Don’t take my word for it. Go check your own setup. Run a fresh Claude Code session and look at how many tokens are consumed before you type anything. The number might surprise you.

67,000 tokens of island tool definitions sitting in context before you type a word - or Legos you snap together when you actually need them. The tools already exist. They’ve existed for decades. You just have to stop paying the cover charge to use them.


Footnotes

  1. Claude Code GitHub Issue #11364 — User measurements of MCP token overhead across a seven-server setup.

  2. MCP Spec Issue #1300: Tool Filtering with Groups and Tags — The MCP protocol team’s own GitHub, describing context overload as the most frequent community concern.
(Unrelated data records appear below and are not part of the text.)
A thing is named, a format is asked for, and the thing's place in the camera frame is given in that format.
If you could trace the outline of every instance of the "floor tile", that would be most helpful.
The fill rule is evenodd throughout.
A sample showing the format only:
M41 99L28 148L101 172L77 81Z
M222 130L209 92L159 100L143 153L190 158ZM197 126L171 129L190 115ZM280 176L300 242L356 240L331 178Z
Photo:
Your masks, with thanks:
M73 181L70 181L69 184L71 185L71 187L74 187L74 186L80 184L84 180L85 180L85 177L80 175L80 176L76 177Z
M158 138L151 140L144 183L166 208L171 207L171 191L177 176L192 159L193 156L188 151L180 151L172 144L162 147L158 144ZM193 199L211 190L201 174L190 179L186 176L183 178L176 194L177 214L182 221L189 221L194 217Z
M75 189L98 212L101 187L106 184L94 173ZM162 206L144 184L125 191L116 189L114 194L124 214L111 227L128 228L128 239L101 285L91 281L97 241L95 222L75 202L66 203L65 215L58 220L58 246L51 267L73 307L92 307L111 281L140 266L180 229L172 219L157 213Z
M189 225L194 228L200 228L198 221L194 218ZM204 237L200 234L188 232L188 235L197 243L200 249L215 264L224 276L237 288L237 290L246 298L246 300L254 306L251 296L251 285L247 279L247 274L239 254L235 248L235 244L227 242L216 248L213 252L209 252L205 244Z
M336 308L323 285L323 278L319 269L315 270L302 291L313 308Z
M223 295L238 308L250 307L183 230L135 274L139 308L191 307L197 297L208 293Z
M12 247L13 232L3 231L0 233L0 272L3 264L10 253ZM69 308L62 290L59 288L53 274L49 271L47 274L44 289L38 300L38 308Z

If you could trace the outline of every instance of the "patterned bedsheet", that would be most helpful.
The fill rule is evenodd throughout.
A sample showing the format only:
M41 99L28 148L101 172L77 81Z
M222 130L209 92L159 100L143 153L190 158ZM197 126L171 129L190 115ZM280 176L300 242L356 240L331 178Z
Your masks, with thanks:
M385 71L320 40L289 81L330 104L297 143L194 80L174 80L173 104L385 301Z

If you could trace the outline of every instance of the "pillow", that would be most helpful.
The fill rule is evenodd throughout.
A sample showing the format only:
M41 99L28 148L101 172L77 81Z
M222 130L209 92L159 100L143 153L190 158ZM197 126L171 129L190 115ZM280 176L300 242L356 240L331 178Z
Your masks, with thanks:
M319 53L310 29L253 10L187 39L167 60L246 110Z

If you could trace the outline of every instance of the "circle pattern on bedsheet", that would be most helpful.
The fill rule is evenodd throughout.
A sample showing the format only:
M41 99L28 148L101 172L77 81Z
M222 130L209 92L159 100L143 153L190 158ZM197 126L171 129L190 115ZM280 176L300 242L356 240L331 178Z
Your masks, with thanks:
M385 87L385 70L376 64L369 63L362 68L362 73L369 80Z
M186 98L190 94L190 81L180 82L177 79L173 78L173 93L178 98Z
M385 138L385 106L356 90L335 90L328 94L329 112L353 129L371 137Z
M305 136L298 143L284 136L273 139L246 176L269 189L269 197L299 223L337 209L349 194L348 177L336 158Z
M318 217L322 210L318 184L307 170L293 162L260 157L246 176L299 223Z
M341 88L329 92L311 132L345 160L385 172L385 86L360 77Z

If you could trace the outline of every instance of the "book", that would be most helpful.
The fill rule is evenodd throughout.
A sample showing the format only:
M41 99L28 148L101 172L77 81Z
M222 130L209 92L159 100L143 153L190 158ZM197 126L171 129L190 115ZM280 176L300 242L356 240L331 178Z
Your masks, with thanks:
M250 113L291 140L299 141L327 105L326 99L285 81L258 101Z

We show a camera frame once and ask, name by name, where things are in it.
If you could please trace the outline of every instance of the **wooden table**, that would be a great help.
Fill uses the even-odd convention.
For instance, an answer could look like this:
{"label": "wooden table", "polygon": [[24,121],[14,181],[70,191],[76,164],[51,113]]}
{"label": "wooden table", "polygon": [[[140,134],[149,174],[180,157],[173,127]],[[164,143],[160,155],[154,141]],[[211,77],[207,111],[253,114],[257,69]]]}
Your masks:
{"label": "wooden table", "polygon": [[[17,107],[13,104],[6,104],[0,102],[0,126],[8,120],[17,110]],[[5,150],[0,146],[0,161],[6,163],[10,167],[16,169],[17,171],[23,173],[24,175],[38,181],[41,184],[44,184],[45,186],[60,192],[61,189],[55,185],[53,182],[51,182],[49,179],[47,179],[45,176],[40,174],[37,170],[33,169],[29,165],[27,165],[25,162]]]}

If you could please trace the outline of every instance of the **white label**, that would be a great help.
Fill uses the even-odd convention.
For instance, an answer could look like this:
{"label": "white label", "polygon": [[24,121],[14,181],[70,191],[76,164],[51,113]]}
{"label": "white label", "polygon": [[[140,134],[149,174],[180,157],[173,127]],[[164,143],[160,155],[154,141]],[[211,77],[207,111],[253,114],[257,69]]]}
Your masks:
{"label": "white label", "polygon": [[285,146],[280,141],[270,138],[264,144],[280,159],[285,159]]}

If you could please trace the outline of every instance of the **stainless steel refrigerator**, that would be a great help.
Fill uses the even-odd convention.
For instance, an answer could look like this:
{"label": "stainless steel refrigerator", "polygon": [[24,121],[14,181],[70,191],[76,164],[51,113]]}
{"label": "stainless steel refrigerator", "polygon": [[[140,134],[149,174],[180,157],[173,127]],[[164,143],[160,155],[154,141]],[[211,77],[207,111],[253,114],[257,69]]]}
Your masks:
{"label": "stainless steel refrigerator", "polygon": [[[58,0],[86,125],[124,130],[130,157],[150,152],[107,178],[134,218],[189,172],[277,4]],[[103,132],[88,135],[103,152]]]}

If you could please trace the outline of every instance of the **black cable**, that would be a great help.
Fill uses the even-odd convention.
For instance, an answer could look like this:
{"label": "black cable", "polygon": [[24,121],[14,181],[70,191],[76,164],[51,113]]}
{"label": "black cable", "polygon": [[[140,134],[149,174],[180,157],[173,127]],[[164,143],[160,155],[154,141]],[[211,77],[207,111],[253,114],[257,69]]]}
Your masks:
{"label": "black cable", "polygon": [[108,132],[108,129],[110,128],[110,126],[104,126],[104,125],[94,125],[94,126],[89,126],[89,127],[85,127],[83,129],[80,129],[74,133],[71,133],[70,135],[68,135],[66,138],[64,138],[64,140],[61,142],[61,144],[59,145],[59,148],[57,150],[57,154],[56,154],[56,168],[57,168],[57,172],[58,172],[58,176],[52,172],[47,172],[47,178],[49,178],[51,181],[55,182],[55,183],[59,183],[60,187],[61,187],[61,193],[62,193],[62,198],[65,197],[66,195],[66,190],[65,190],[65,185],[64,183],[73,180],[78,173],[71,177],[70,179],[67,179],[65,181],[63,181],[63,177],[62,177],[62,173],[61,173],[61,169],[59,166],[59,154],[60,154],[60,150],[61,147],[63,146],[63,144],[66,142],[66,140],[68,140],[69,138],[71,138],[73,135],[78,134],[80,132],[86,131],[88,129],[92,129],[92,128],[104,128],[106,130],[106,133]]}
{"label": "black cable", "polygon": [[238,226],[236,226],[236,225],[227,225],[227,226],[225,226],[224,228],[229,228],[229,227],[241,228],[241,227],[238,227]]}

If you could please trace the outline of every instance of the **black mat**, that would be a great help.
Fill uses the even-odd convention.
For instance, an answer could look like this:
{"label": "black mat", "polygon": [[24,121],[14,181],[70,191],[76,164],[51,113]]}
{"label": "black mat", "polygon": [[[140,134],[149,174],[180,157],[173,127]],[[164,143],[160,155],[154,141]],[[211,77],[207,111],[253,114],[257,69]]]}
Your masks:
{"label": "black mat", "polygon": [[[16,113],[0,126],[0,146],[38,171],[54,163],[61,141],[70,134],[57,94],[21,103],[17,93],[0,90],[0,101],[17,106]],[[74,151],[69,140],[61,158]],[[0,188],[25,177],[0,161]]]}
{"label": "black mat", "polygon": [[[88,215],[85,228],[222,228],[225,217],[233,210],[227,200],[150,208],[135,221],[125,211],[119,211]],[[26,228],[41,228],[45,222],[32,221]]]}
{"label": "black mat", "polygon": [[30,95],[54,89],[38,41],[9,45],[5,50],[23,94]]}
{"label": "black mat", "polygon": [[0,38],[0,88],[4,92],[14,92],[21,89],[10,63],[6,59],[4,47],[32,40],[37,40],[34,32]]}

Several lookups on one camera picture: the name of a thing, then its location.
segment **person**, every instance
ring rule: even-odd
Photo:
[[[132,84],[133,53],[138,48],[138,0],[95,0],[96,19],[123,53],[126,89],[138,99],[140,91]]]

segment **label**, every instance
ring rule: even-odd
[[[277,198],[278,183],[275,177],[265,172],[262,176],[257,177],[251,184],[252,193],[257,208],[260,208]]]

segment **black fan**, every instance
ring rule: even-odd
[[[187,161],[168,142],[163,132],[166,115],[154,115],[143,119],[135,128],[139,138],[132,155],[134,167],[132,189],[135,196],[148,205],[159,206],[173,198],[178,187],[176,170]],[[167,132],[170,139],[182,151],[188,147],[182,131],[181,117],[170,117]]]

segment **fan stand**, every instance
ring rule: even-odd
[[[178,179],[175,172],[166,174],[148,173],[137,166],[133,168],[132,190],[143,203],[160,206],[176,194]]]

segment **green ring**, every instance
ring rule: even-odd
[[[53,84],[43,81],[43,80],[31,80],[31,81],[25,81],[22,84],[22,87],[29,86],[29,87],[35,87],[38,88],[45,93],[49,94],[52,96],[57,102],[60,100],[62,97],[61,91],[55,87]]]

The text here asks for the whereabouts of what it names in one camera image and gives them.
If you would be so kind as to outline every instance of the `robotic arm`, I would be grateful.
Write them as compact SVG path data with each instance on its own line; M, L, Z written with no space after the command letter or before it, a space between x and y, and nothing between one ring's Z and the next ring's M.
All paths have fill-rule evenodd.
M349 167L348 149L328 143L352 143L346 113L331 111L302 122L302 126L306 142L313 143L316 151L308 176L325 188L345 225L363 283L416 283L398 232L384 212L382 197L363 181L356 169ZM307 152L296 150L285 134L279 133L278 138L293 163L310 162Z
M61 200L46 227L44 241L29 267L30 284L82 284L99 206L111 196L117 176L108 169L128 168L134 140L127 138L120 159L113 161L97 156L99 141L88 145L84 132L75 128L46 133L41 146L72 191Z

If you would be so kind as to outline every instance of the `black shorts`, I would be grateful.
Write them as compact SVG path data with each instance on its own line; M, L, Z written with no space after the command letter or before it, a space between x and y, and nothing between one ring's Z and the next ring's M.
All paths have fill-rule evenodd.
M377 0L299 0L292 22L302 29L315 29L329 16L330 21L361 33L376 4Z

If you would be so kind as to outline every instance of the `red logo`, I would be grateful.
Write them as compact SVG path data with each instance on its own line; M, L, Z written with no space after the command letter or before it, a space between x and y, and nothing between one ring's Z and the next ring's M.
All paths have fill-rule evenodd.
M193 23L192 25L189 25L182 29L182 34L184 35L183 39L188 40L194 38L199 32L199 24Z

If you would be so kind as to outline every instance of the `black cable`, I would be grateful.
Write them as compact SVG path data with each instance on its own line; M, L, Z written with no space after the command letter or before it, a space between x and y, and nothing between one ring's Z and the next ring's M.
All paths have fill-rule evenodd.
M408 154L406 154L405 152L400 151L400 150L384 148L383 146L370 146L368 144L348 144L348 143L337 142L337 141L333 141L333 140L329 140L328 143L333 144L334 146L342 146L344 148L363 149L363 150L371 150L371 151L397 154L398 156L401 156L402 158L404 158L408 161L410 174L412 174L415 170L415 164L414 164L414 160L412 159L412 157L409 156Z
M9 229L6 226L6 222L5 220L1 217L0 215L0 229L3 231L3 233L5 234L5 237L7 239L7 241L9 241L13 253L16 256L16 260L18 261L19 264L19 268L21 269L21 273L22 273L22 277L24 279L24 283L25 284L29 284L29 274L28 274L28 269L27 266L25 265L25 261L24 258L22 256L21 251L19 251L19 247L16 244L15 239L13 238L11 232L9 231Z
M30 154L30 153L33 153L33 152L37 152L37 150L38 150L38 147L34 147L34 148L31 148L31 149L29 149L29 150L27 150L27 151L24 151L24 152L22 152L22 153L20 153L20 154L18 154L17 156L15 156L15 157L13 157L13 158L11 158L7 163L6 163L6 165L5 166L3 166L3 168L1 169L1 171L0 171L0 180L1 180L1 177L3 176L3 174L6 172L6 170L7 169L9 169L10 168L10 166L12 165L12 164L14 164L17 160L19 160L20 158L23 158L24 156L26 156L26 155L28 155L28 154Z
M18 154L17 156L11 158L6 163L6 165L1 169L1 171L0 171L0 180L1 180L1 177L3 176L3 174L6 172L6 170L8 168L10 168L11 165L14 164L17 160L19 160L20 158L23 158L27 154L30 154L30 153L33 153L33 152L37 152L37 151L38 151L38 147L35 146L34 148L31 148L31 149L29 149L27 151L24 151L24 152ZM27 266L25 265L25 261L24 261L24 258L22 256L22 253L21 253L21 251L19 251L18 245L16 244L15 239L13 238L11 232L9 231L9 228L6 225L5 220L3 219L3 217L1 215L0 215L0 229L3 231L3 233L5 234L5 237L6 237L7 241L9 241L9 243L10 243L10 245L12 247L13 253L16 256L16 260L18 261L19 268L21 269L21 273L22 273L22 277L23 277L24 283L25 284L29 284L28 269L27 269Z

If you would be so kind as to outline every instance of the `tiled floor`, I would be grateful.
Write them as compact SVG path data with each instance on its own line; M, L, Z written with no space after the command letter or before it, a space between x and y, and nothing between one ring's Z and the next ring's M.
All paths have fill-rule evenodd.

Quality degrades past ~10 tools.

  3. Scott Spence: Optimising MCP Server Context Usage — 81,986 tokens consumed before a single message, measured directly from Claude Code’s /context output.

  4. Cloudflare: Code Mode for MCP — 2M+ tokens for a traditional full-API MCP server; Code Mode collapses it to ~1,000.

  5. ArXiv 2602.14878: MCP Tool Descriptions Are Smelly — Empirical study of 856 tools across 103 MCP servers. 67% more execution steps for a 5.85pp accuracy gain in their benchmark.

  6. ArXiv 2602.15945: From Tool Orchestration to Code Execution — Benchmarks CE-MCP vs traditional per-tool invocation; finds traditional invocation increases coordination overhead and fragments state management at scale.